Email tracking, primarily through invisible pixels, relies on images being fetched by the recipient's email client or ISP. A common question revolves around whether ISPs re-fetch these tracking images, particularly when unexpected open events occur long after an email was sent. This can lead to confusion about the accuracy of reported open rates and the true engagement of subscribers. Understanding how image caching works and the various reasons for delayed opens is crucial for accurate deliverability analysis and campaign optimization. This section summarizes key insights into these phenomena.

What email marketers say

Email marketers often grapple with the nuances of open rate tracking, particularly when faced with anomalies like delayed opens or unexpected image fetches. While the core assumption is that an ISP fetches an image only once, real-world scenarios, including email client behaviors and caching mechanisms, can complicate this. Marketers typically rely on these metrics for campaign performance and list segmentation, making accurate interpretation critical.

Marketer view

Marketer from Email Geeks wondered if ISPs ever re-fetch images, especially after observing a noticeable number of subscribers who 'opened' emails in the past 24 hours that were sent over 30 days ago. They also questioned whether these might be bot-generated opens, as a legitimate open a month later seems unusual but possible.

15 Feb 2024 - Email Geeks

Marketer view

Marketer from Quora shared insights into why emails can be delayed, stating that temporary server issues, maintenance, or unexpected downtime on either the sender's or recipient's server can cause significant lags in email arrival, sometimes even days.

10 Mar 2023 - Quora

What the experts say

Deliverability experts weigh in on the complexities of email image fetching and open rate accuracy, often providing nuanced explanations that go beyond common assumptions. Their insights highlight the technical behaviors of ISPs and email clients, which play a significant role in how and when a tracking pixel is loaded.

Expert view

Expert from Email Geeks clarified that pre-fetched images are indeed cached by ISPs and email clients, and these cached items have an expiration time, after which they might need to be re-downloaded if the email is accessed again.

15 Feb 2024 - Email Geeks

Expert view

Expert from wordtothewise.com explains that email delivery can experience transient delays due to greylisting, which temporarily rejects emails from unknown senders, causing a delay until a retry is successful. This can lead to a perceived delayed 'first open'.

11 Jan 2024 - wordtothewise.com

What the documentation says

Official documentation and technical guides from email service providers and industry bodies often outline the mechanisms behind image loading, caching, and open tracking.

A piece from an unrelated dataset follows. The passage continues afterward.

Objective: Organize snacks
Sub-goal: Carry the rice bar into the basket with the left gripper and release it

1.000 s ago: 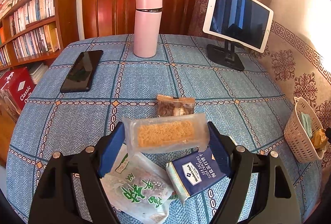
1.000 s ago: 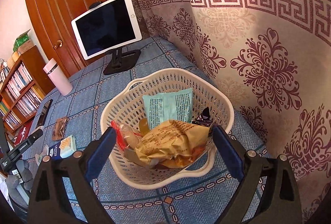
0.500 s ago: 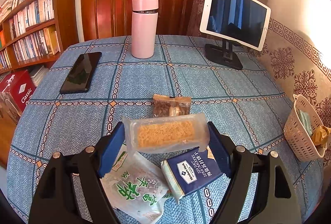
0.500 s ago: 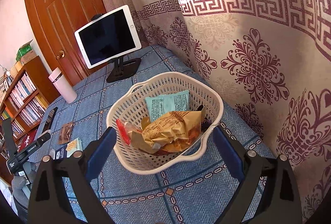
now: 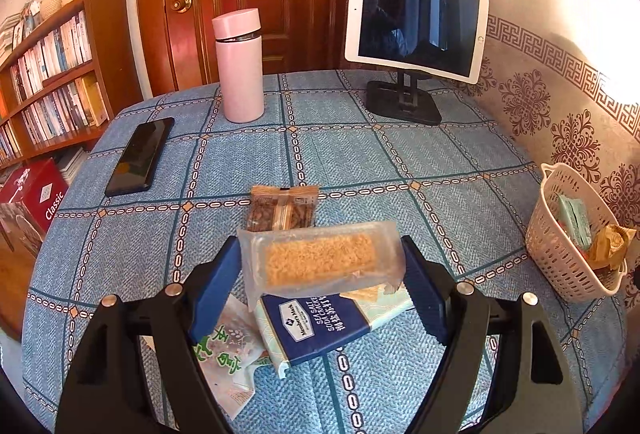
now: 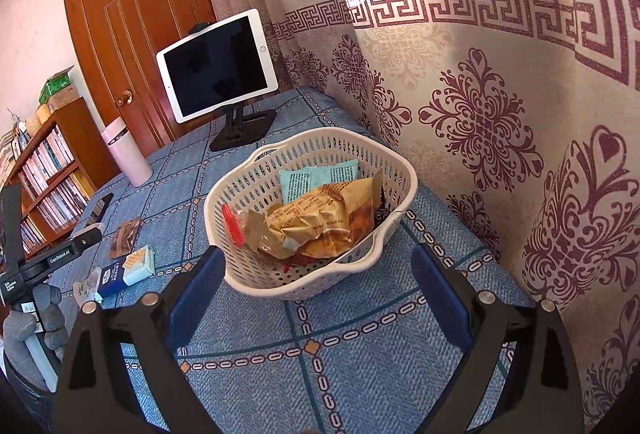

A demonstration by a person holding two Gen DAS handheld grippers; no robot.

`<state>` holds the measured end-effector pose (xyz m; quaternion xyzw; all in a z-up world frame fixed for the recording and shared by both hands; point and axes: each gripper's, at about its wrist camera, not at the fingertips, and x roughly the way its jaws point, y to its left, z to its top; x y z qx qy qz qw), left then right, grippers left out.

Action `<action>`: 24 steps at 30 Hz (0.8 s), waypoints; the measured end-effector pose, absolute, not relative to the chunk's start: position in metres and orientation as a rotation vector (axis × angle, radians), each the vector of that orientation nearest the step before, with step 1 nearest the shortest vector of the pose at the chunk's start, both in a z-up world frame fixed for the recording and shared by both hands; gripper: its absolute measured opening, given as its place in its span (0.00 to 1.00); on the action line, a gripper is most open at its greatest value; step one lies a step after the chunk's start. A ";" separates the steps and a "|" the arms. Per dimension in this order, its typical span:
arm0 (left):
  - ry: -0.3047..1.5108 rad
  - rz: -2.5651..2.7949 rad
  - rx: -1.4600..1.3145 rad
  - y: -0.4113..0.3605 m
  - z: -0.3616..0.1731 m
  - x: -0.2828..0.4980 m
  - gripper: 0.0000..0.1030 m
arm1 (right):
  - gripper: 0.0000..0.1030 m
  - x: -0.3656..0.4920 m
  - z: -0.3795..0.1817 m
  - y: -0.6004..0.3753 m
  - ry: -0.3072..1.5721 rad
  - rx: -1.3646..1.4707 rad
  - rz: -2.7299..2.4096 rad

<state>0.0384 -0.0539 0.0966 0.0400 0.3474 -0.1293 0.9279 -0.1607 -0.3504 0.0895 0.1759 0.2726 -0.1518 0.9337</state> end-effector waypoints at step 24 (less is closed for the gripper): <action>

These resources confirm that while a single initial fetch is common, various scenarios can lead to subsequent fetches or delayed processing, impacting how open metrics are recorded.

Technical article

Documentation from Higher Logic explains that email opens are gathered by their tracking systems through invisible pixel requests. They describe how both initial opens and subsequent fetches (if the email is revisited or accessed from different clients) can register new open events, impacting reported metrics.

14 Oct 2023 - Higher Logic

Technical article

Documentation from SocketLabs notes that persistently low open rates, specifically below 18%, often signal a degrading sender reputation or decreasing engagement. They imply that accurate open tracking is vital for diagnosing such deliverability issues and understanding recipient behavior.